«Destruction de nos traditions»: 300 manifestants contre le retrait de la croix de Ploërmel (PHOTOS)

Parmi les citoyens, des responsables locaux du Front national et de Debout la France se sont mobilisés contre le démantèlement d'une croix surplombant une statue de l'ancien pape Jean-Paul II. Le monument se situe sur un parking public.

Environ 300 personnes se sont réunies le 26 novembre à Ploërmel, en Bretagne, devant une statue représentant le pape Jean-Paul II. Ils entendent ainsi protester contre une décision du Conseil d'Etat qui a demandé à ce que la croix qui surmonte cette statue soit retirée de la sculpture située sur un parking au nom de l'application du principe de la laïcité.

Sur les images de la manifestation, on peut apercevoir de nombreux drapeaux bretons mélangés aux symboles nationaux français. «Non à la destruction de nos valeurs et traditions», peut-on lire sur une pancarte, alors qu'une autre prend pour cible la religion musulmane : «ChaSSez le christianisme, vous aurez l'iSSlam [sic].»

Organisé par le collectif «Touche pas à ma croix», la manifestation a bénéficié du soutien de responsables locaux du Front national (FN) et de Debout la France (DLF).

Nicolas Dupont-Aignan s'interroge sur le choix du Conseil d'Etat

Le candidat DLF malheureux à l'élection présidentielle, Nicolas Dupont-Aignan, s'est lui aussi rendu à cette manifestation, livrant son point de vue sur cet événement. «La laïcité, ce n'est pas couper les racines de notre pays», a-t-il estimé, avant de s'interroger : «Pourquoi le Conseil d'Etat, d'un côté autorise le burkini et, de l'autre, veut détruire les croix ?»

Le secrétaire départemental du FN, Patrick Le Fur, participait également à cette mobilisation, de même Gilles Pennelle, président du groupe FN au Conseil régional de Bretagne.

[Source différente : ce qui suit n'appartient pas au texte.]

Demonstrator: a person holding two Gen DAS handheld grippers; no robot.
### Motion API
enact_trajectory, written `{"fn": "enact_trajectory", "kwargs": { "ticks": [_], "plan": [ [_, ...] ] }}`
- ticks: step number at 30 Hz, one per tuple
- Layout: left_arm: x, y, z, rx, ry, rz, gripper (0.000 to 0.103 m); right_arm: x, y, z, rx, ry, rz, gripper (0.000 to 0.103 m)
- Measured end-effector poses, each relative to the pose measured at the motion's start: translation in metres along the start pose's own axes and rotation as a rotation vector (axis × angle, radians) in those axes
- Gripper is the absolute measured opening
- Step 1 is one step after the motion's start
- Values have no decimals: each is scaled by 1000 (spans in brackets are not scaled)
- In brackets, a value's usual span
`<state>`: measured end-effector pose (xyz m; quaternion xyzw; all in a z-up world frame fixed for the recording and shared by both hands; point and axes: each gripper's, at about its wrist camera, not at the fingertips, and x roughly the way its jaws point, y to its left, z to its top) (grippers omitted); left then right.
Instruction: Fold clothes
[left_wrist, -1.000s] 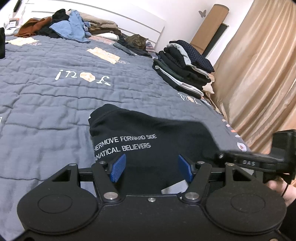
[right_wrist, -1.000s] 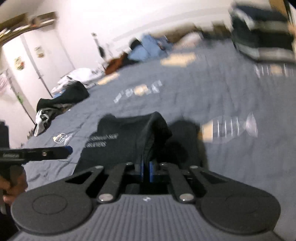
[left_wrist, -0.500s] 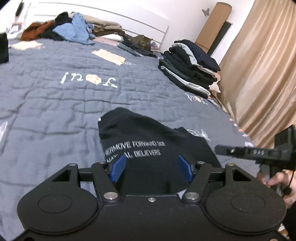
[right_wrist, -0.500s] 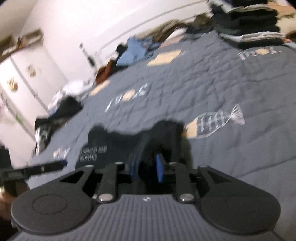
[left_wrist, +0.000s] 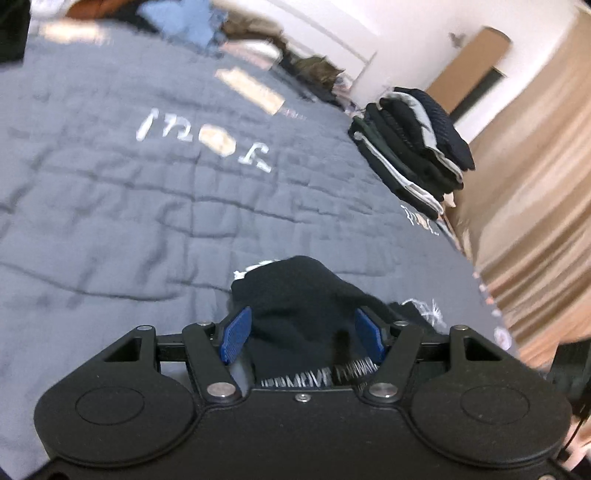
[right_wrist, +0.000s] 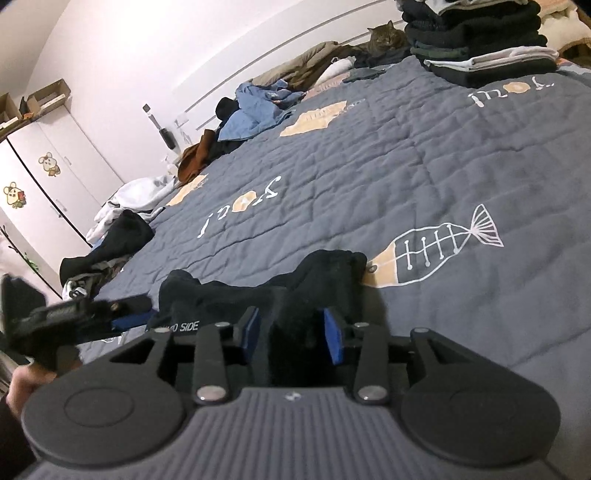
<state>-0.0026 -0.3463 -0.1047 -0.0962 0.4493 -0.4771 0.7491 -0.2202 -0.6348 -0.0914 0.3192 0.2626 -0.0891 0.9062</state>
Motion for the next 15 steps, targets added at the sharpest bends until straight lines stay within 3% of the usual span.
{"fn": "enact_trajectory", "kwargs": {
  "ticks": [7, 8, 9, 13, 15],
  "plan": [
    [29, 28, 6, -139, 55, -88, 60, 13, -1, 4, 18, 30, 0, 41],
    [30, 29, 7, -122, 53, -98, 45, 14, -1, 4, 18, 34, 1, 41],
    [30, 29, 7, -104, 47, -106, 18, 15, 0, 5, 18, 39, 1, 41],
    [18, 12, 6, 15, -45, -133, 12, 13, 5, 5, 12, 33, 24, 40],
    [9, -5, 2, 141, -121, -120, 12, 9, 9, 6, -4, 11, 33, 34]
  ]
}}
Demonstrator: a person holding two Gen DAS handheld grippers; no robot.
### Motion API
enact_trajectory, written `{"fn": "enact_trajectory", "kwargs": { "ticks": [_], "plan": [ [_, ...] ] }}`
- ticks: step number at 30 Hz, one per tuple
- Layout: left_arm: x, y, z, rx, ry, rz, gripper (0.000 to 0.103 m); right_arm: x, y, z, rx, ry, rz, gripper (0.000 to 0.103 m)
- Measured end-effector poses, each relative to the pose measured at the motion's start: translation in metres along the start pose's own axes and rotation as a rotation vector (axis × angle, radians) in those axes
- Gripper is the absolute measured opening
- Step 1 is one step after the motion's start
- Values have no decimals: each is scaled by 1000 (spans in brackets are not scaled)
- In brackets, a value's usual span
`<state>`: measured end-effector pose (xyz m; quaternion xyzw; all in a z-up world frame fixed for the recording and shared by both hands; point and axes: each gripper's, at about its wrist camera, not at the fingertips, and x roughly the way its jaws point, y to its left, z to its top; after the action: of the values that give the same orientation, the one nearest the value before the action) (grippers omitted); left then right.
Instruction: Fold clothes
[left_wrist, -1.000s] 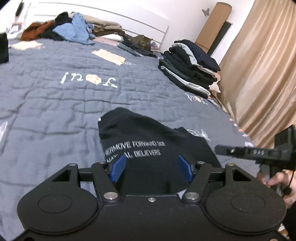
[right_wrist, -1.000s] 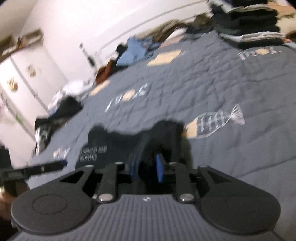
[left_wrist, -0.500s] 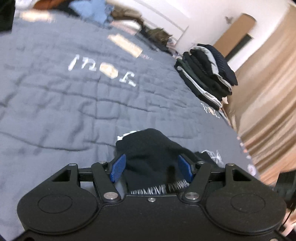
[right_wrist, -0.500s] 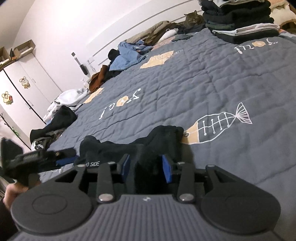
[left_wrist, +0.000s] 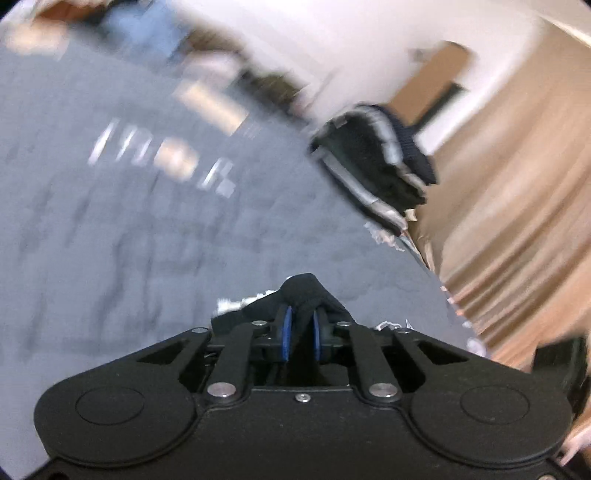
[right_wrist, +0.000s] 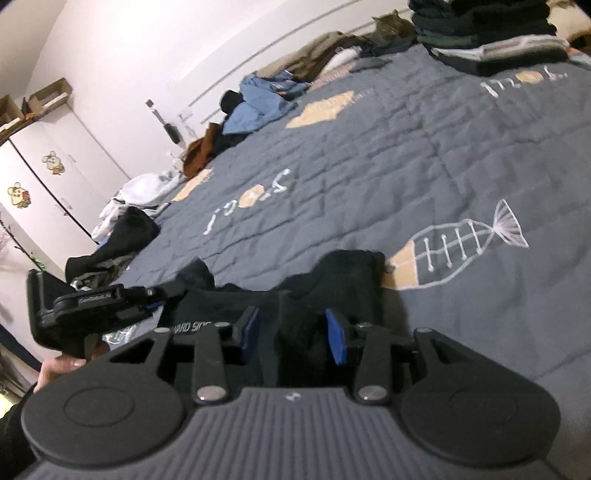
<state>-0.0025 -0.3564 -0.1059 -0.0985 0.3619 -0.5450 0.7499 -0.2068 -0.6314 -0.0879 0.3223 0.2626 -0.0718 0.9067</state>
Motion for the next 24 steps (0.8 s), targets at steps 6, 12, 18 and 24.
{"fn": "enact_trajectory", "kwargs": {
  "ticks": [6, 12, 18, 24],
  "plan": [
    [8, 0, -1, 25, 132, 180, 46, -13, 0, 5, -16, -73, -5, 15],
    [-28, -21, 8, 36, 55, 244, 60, -7, -8, 4, -1, -2, -56, 18],
    [-41, -57, -6, 68, 71, 131, 62, -18, -2, 9, -30, 71, -12, 34],
    [-22, -74, -21, 98, 123, 98, 62, -3, -7, -5, -43, 153, -30, 38]
  ]
}}
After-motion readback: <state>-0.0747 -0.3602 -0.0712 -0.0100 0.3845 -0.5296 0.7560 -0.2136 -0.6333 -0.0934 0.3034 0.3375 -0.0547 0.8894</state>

Quel avenir pour la croix ?

Le maire LR de Ploërmel, Patrick Le Diffon, se penche actuellement sur d'éventuelles solutions qui pourraient remédier au problème, après que le Conseil d'Etat a demandé, le 25 octobre, le retrait de la croix dans un délai de six mois, conformément à la loi de 1905.

Don de l'artiste russe Zourab Tsereteli et installée en 2006, la statue en tant que telle n'est pas menacée.

«Je veux gérer cette problématique dans le calme et la sérénité», a déclaré Patrick Le Diffon à l'AFP, ajoutant : «On peut soit déplacer légèrement la statue dans un espace privé, soit déclasser la parcelle [sur laquelle la statue est installée].»